:: Exercise objective ::
Exactly the lines from the one containing "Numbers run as" through the end of the data below are to be reproduced, and nothing besides them.
BEGIN
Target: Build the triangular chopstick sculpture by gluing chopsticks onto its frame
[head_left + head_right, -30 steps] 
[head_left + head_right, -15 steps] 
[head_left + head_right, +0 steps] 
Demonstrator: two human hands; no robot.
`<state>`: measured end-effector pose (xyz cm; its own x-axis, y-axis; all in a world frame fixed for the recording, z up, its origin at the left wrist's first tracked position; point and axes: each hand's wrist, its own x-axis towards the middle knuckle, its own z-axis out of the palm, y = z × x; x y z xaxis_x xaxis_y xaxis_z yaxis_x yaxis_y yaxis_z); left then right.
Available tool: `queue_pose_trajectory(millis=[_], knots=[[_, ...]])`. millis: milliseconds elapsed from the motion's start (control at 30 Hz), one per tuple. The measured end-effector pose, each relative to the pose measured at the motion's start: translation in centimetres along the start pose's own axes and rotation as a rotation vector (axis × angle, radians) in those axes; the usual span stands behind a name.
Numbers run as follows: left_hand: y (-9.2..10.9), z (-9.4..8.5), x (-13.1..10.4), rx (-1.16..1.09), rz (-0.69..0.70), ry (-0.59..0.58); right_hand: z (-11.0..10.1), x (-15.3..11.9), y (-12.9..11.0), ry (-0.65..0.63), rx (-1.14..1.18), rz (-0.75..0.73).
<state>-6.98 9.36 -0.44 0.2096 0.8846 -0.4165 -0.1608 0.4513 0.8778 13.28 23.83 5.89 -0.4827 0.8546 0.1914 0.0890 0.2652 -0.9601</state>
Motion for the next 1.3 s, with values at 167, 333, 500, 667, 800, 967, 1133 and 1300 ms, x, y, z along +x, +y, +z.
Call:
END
:: Exercise result ::
Numbers run as follows: left_hand: y (-9.2..10.9), z (-9.4..8.5), x (-13.1..10.4), rx (-1.16..1.09), rz (-0.69..0.70), ry (-0.59..0.58); right_hand: z (-11.0..10.1), x (-15.3..11.9), y (-12.9..11.0), ry (-0.65..0.63), rx (-1.14..1.18), rz (-0.75..0.73).
<state>-6.98 9.36 -0.44 0.2096 0.8846 -0.4165 -0.1608 0.4513 0.8778 13.28 23.83 5.89 -0.4827 0.8546 0.1914 0.0890 0.2652 -0.9601</state>
Motion for the next 1.3 s, with values at 167, 333, 500, 667, 800, 967, 1133 and 1300 ms, x, y, z along +x, +y, +z.
Call:

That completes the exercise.